Using the traj package"
In traj: Clustering of Functional Data Based on Measures of Change

knitr::opts_chunk$set(echo = TRUE)

Introduction

The traj package implements a clustering algorithm for functional data (henceforth referred to as trajectories) that extends previous work from Leffondré et al [1]. This algorithm is comprised of three steps. The first step summarizes the main features of the trajectories by computing the 19 measures listed below and detailed in Appendix A.

Maximum
Range
Mean value
Standard deviation
Intercept of the linear model
Slope of the linear model
$R^2$: Proportion of variance explained by the linear model
Curve length (total variation)
Rate of intersection with the mean
Proportion of time spent above the mean
Minimum of the first derivative
Maximum of the first derivative
Mean of the first derivative
Standard deviation of the first derivative
Minimum of the second derivative
Maximum of the second derivative
Mean of the second derivative
Standard deviation of the second derivative
Later change/Early change

The second step performs a dimensionality reduction on the 19 measures to extract the main features of the trajectories.
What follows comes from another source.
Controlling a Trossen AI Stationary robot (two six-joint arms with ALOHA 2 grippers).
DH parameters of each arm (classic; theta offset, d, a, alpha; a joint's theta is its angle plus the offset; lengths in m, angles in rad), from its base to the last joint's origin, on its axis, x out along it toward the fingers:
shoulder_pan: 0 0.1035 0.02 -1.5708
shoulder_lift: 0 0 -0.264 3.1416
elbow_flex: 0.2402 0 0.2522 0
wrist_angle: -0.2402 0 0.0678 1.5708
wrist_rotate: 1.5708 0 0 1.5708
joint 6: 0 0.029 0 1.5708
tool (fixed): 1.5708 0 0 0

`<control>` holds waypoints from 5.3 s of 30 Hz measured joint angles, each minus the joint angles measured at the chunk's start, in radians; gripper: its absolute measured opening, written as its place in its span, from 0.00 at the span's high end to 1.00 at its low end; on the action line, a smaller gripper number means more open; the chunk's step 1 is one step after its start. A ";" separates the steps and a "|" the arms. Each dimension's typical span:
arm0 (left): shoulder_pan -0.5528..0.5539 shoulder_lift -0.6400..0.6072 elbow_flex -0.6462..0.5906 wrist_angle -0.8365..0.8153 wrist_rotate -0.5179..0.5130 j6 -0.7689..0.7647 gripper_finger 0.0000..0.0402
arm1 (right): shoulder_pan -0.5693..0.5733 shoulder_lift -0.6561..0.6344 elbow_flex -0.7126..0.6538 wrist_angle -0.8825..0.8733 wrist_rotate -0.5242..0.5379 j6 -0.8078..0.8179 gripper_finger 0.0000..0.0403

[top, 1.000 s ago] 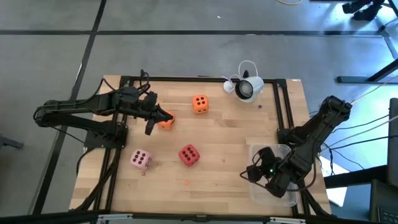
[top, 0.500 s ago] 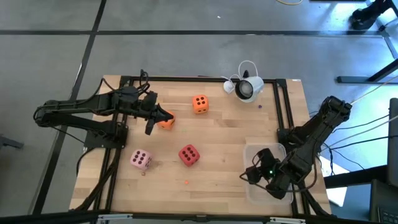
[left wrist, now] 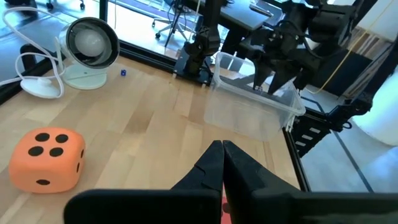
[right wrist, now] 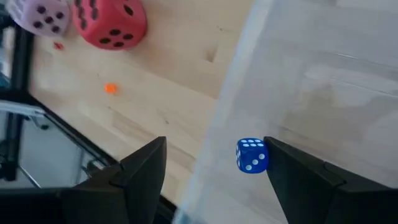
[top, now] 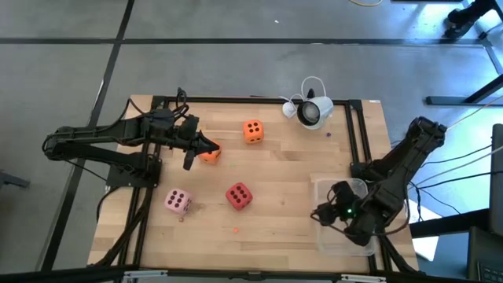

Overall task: Pick & Place Dice
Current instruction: Put the blue small die into the transparent bin

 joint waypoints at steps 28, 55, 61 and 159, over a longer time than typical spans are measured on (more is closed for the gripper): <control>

Specifically,

Measures that are constant across trajectories are discarded because they do not provide any discriminating information.
A principal component analysis (PCA) is conducted on the measures. The main principal components (defined as those principal components contributing more to the total variance than any of the individual standardized measures) are selected.
A varimax rotation is applied to the main principal components.
The measure which is most strongly correlated with each rotated component is selected, starting from the component that explains the most variance.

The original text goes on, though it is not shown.